And later on you say that it's hard to donate to them "in good faith", "given their lack of disclosure".

Here's my quick thoughts:

In the last 2-5 years I endorsed donating to MIRI (and still do), and my reasoning back then was always of the type "I don't understand their technical research, but I have read a substantial amount of the philosophy and worldview that was used to successfully pluck that problem out of the space of things to work on, and think it is deeply coherent and sensible and it's been surprisingly successful in figuring out AI is an x-risk, and I expect to find it is doing very sensible things in places I understand less well." Then, about a year ago, MIRI published the Embdded Agency sequence, and for the first time I thought "Oh, now I feel like I have an understanding of what the technical research is guided by, and what it's about, and indeed, this makes a lot of sense." My feelings have rarely been changed by reading ongoing research papers at MIRI, which were mostly just very confusing to me.
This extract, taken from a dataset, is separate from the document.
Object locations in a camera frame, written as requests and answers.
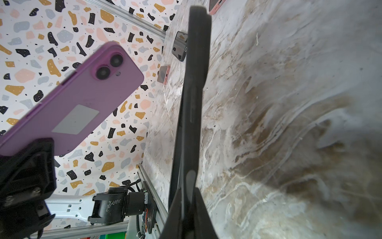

They all seemed individually interesting, but I didn't see the broader picture before Embedded Agency.
At no time has any important part of my reasoning been "I don't understand their reasoning, but they're situated inside a broader intellectual space that is running a number of checks of the basics of their work, and can evaluate the quality of the work, so I don't have to evaluate the project myself." I've never really thought there were experts in this space I could defer to; academia seemed terribly slow and confused about the problem. Similarly to how companies rarely argue that they shouldn't exist while they're making money, fields are very bad at arguing that they shouldn't exist whilst the research is progressing, which is the sort of work that would be required to realise that AGI is by-default an existential catastrophe and that capabilities must be dropped whilst alignment work needs doing. It's always been a question of whether I trust the epistemology of the leadership at MIRI to think clearly about these problems, and what I understand of how they think.
During the time that MIRI was non-non-disclosed (i.e. open), I don't think there was substantially more checking of their work than there is now. Most of academia and industry has/had no interest. There were LWers like Paul Christiano and Wei Dai and Stuart Armstrong that engaged, and I'm sad that these people aren't able to engage with the present work. But at the time Paul and Wei were basically saying "I don't get why this is going to work out" so it's not like MIRI could start getting much more negative feedback, unless Paul and Wei were going to say "This obviously fails and I can prove how," which I assign little probability to.
Also, you mention hypotheses like "we failed to produce anything publishable" or “it is fun to fool ourselves into thinking we have exciting secrets” or “we are doing bad things and don’t want to get caught.” Again, I don't think this is likely to be the cause of MIRI doing non-disclosed work, because they had policies like this since a long time before when there were real results. For example, when Scott Garrabrant came up with logical inductors, MIRI spent (according to this post) almost 6 months figuring out whether to disclose it. So I expect the reasoning to be fairly consistent with the same decisions in the past.
Note that Nate used the new non-disclosed research strategy to solve the initial formulation of the tiling agents problem, something he mentions here (search 'tiling agents'). Now, he's not published it yet, but, I mean, I definitely trust he's telling the truth. Maybe it turned out to not be as useful as hoped (as with Logical Inductors), but it still seems like progress that's similar in kind to the progress that happened before MIRI was non-disclosed by default.
Oh also, they've finally been published for decision theory in a prestigious philosophy journal, so a number of highly skeptical outside views should now not be concerned. Overall it seems to me like from many such perspectives they're clearly now in a stronger place than they were 2 years ago. They used to be confusing and had no results and not recognised by academia. Now they are less confusing and have some fascinating results and are recognised by academia.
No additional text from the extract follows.